Why is this fool celebrating 100 links? You can bookmark 100 links in an afternoon! It is something of a milestone for me because these 100 links are carefully ordered, organised and thought about. Furthermore, they exist. You can click on every one of those and they'll actually be there. More static directories can't share that. So, the next target is... 200 links and as I have not finished running through the big directories, this really will not take long.

Do you think a printed, charitable anthology of the best Free RPGs is something you'd buy?

Over on the free RPG Community 1000 Monkeys, Kumakami has had a superb idea: To create a Lulu anthologies of free RPGs adding a charge to go to charity. It's a marvellous idea! Would you buy such a thing? I would but I know I'm odd like that. We have no idea what games would go in it but I would check them all in detail first, create a lovely cover and we'd edit it before selling. Of course, authors will be approached and asked permission first and we would make sure that a few of us could see the Lulu account to ensure that the profit went to charity. The charity? A peaceful international one, such as The Red Cross would probably serve as I doubt the book would sell millions.

Please either post your comments below or on 1KM1KT.
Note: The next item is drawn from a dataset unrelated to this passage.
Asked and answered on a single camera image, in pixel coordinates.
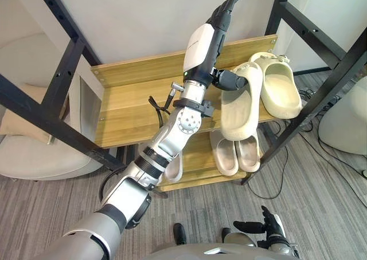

Coming in the near future...

Finally, 1KM1KT's Keeton Harrington (he's quite mad, you know) has kindly agreed to let me run a 24 hour competition in the name of this blog and 1KM1KT together. The inmates of 1KM1KT are working on the details at the moment and there will be a cash prize. Why? Because I want to try a 24 hour RPG and I like the idea of people doing it with me. When? In the next couple of months, you'll see my lack-of-subtlety advertising posters.

Thanks for the feedback

I've been blessed with some great feedback from some community sites. Many thanks all. I will be building it into the blog over the next few weeks. The two features I think need to happen first are a better navigation (the archive is a little hidden at the bottom) and a comment system where you do not need any kind of registration.